Eine (zweifelhafte) Karriere im Umbruch, gesellschaftliche und politische Entwicklungen, die ihm unverständlich sind: Dieser Mann braucht Orientierung, nicht zuletzt in spiritueller Hinsicht. „Es gibt nichts Besseres als eine tote Sau“, findet Unwirsch und schließt auch daraus: „Meine neue Religion muss Schweinebraten-kompatibel sein.“ Damit scheidet der Islam zwar schon einmal aus, aber die Wahl bleibt schwierig. „Ich schwanke noch: katholisch oder doch christlich?“
Die Kirche bleibt eines von Jonas´ stärksten Themen, wenn er beispielsweise die Geschichte der Bestechung und Bestechlichkeit bis ins Alte Testament zurückverfolgt. Der Verweis auf den aktuellsten Fall des zurückgetretenen deutschen Bundespräsidenten Christian Wulff lässt da natürlich nicht lange auf sich warten. Doch gerade in diesem Teil wirken seine Gags etwas matt, wenig originell.

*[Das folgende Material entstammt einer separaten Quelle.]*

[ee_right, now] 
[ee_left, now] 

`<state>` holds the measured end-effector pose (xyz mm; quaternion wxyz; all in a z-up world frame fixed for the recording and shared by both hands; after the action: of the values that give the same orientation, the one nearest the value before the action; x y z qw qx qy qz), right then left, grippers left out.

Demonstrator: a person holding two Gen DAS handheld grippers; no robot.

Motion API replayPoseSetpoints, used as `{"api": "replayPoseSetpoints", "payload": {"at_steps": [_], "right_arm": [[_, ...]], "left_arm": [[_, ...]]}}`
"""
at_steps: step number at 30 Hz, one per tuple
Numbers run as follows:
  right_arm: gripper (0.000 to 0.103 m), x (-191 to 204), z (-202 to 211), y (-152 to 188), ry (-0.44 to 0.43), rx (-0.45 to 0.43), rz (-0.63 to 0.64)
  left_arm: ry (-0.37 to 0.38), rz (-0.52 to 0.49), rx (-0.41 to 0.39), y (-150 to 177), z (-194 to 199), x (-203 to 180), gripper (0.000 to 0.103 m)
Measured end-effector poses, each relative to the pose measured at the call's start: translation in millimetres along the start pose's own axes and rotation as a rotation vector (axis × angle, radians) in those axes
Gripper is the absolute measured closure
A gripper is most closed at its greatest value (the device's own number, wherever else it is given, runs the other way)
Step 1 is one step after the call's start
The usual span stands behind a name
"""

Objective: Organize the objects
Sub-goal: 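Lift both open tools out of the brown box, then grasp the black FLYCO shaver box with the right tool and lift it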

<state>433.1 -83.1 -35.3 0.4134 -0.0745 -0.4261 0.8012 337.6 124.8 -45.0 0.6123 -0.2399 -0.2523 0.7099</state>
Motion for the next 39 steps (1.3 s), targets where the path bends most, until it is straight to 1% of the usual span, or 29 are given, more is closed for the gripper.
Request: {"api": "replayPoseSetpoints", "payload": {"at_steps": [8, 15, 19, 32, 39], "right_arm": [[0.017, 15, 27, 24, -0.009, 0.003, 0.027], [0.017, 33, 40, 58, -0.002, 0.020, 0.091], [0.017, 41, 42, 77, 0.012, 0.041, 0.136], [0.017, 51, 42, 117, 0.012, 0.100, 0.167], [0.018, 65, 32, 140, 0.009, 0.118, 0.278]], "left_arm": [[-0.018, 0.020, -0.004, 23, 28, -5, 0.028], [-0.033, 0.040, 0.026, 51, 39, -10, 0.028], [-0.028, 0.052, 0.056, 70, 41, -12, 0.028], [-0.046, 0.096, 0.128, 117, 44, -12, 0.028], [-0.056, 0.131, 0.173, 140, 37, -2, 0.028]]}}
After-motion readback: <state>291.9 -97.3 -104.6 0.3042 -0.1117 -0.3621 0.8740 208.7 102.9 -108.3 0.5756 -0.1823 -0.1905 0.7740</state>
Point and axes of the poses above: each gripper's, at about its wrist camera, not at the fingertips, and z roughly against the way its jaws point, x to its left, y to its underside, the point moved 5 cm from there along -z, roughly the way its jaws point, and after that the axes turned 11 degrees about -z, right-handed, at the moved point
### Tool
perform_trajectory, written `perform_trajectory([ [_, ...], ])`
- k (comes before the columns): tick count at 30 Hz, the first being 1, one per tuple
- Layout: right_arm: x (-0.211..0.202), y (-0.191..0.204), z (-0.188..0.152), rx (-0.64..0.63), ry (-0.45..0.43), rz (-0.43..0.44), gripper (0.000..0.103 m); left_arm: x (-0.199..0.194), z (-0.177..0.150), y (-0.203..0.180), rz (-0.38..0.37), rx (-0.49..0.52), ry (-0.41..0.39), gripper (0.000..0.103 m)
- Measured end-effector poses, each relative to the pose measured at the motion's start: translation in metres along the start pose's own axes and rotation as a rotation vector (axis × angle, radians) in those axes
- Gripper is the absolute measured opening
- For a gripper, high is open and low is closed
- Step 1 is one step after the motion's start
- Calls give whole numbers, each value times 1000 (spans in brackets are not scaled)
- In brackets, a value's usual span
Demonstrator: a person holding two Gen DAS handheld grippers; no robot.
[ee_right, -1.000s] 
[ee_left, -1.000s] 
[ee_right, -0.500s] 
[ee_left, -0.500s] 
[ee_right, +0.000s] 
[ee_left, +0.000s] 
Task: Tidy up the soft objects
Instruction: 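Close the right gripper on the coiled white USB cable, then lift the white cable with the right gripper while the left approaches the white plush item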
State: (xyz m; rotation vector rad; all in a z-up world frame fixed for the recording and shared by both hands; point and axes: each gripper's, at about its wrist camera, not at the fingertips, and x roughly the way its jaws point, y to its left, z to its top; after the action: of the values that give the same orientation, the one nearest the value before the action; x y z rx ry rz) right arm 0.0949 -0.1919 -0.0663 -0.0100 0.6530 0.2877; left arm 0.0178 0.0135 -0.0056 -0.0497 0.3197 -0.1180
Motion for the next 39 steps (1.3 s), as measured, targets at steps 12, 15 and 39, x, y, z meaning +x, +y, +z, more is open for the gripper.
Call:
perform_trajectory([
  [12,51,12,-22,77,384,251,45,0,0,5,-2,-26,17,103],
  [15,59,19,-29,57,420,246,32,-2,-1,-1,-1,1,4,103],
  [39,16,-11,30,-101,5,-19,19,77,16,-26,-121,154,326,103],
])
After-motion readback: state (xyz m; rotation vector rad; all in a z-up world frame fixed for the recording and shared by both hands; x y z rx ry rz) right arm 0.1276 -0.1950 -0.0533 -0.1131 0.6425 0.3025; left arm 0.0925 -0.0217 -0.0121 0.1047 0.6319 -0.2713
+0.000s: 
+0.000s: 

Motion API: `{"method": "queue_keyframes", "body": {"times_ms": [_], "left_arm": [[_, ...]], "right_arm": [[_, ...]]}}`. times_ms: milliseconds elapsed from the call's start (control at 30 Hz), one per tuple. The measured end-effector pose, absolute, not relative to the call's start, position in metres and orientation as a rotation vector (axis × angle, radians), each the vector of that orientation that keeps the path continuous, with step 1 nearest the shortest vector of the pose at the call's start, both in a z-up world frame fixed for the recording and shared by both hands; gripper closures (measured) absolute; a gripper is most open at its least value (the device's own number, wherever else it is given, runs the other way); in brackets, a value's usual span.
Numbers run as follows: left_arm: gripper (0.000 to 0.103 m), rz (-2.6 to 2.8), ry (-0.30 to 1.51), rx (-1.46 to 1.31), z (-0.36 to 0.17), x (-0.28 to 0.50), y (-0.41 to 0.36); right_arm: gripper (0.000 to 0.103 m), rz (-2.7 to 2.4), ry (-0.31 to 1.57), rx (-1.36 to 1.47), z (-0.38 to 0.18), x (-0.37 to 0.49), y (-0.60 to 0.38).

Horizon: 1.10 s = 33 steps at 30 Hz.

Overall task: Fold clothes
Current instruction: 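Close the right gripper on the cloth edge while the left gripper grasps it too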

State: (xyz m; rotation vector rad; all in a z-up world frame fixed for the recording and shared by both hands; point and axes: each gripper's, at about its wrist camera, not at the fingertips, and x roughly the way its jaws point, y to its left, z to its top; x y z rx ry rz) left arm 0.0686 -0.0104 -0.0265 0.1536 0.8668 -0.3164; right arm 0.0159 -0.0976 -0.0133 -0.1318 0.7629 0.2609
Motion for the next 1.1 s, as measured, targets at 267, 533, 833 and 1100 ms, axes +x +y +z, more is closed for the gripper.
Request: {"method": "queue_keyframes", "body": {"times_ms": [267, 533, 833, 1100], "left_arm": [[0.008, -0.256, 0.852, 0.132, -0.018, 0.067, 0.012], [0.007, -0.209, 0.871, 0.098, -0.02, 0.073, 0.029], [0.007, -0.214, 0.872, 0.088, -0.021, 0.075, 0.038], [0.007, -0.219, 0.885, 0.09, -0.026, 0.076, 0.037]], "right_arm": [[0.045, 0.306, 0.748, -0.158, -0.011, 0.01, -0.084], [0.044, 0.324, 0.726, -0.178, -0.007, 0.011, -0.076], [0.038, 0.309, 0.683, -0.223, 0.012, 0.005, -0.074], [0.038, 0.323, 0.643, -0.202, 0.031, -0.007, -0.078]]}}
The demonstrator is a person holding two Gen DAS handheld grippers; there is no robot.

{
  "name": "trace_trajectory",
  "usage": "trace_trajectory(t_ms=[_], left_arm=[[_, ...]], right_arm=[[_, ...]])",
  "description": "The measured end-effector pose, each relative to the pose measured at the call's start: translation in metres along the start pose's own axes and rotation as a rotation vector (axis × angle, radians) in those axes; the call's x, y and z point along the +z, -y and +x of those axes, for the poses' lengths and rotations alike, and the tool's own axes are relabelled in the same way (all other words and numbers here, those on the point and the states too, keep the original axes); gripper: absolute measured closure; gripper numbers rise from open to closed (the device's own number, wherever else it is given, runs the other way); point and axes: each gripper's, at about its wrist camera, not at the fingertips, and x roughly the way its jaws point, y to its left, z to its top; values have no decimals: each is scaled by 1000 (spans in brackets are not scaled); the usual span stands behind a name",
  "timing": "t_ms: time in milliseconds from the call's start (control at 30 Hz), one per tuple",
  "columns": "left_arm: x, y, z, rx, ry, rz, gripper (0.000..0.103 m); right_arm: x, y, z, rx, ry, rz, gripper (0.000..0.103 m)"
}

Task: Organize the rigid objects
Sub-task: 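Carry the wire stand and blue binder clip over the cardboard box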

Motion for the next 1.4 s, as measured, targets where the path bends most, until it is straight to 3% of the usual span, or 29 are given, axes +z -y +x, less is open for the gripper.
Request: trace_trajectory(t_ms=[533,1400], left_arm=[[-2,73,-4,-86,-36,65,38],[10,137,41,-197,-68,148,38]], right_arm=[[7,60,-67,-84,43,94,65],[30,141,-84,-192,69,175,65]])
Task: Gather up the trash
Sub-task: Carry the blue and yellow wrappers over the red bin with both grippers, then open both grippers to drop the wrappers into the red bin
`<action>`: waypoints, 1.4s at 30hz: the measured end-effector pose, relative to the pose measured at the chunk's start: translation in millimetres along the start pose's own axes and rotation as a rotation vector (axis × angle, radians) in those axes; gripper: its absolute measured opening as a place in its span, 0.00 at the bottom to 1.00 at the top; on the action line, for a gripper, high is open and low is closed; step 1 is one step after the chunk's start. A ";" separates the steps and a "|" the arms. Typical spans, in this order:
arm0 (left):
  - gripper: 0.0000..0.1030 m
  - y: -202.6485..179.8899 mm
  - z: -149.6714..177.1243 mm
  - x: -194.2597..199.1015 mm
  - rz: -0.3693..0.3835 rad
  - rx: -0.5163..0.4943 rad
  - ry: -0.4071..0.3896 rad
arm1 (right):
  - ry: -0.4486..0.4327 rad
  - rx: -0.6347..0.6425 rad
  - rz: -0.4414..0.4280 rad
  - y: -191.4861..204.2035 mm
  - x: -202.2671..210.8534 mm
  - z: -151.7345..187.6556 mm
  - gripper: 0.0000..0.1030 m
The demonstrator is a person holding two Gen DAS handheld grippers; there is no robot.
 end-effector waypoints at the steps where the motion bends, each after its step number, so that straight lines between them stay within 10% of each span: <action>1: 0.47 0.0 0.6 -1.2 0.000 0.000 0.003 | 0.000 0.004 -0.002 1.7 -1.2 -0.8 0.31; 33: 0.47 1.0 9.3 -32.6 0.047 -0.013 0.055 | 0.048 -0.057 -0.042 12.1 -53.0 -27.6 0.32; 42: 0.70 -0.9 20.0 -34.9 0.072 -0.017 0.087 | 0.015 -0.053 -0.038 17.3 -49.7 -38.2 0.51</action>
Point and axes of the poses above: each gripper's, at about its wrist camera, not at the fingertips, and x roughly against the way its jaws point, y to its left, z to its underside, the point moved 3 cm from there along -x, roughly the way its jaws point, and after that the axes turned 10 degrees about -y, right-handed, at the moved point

Auch das eine oder andere Wortspiel, wenn er etwa scheinbar aus Versehen „intrigiert“ statt „integriert“ sagt, hat man schon häufiger gehört.

Gipfel-Minarette auf den Bergen

Hübsch hingegen sein Einfall zur Integrationsdebatte, auf den bayerischen Bergen den Gipfelkreuzen Minarette zur Seite zu stellen. Von seinem schauspielerischen Talent leben zahlreiche gelungene Parodien auf das politische Personal, von Angela Merkel und Nicolas Sarkozy bis zu Gregor Gysi. Routiniert spielt der Passauer seine Bühnenerfahrung aus. Während seines Studiums in München (Germanistik, Politologie, Philosophie und Theaterwissenschaften) gründete er 1975 die Kabarettgruppe „Die Verhohnepeopler“. Danach führte ihn sein Weg zum Münchner Rationaltheater und, Anfang der 1980er-Jahre, zur Lach- und Schießgesellschaft. 1979 trat er mit seinem ersten Soloprogramm auf.

Flut an Talkshows

Auch bei seinem alten Arbeitgeber, der ARD, spart er an diesem Abend nicht mit beißender Kritik. Neun Jahre lang wirkte er bei der Kabarettsendung „Scheibenwischer“ mit – zunächst als Partner von Dieter Hildebrandt, später von Matthias Richling, Georg Schramm und Richard Rogler. Die zahlreichen Talkshows im Ersten sind Jonas spürbar zuwider. Sein unbarmherziger Blick auf die immergleiche Besetzung der Gesprächsrunden zählt zu den Höhepunkten des Abends, ebenso seine Seitenhiebe auf aalglatte Politiker vom Schlage eines Guttenberg oder Söder.

Typologie der Bayern

Bruno Jonas kennt seine (Bundes-)Landsleute sehr gut, wie auch sein Buch „Gebrauchsanweisung für Bayern“, 2002 im Piper-Verlag erschienen, deutlich macht. Und offensichtlich kommen noch prophetische Fähigkeiten hinzu. In einem 2007 erschienenen Interview mit dem Spiegel erkannte er die großen Chancen von Horst Seehofer auf das Amt des Ministerpräsidenten im Freistaat – weil er die drei bayerischen Archetypen vereinige: „Da wäre als erster der Bazi, das ist einer, der die Leute übers Ohr haut, der auch gefährlich ist, dem man aber nicht richtig böse sein kann. Dann haben wir den Striezi, den Schönling, der sich elegant durchschlägt, und den Larifari, den Redseligen und Dummschwätzer. Ideal ist, wenn einer dem Wähler alle drei Typen in einer Person bieten kann. Bei Horst Seehofer finden wir das, er ist Striezi, Larifari und Bazi.“ Ein Jahr später wurde Seehofer zum bayerischen Ministerpräsidenten gewählt. Mal sehen, ob auch Unwirschs Prognose zutreffen wird – und Joachim Gauck tatsächlich nicht nur das Amt des Bundespräsidenten, sondern auch das „Wort zum Sonntag“ übernimmt.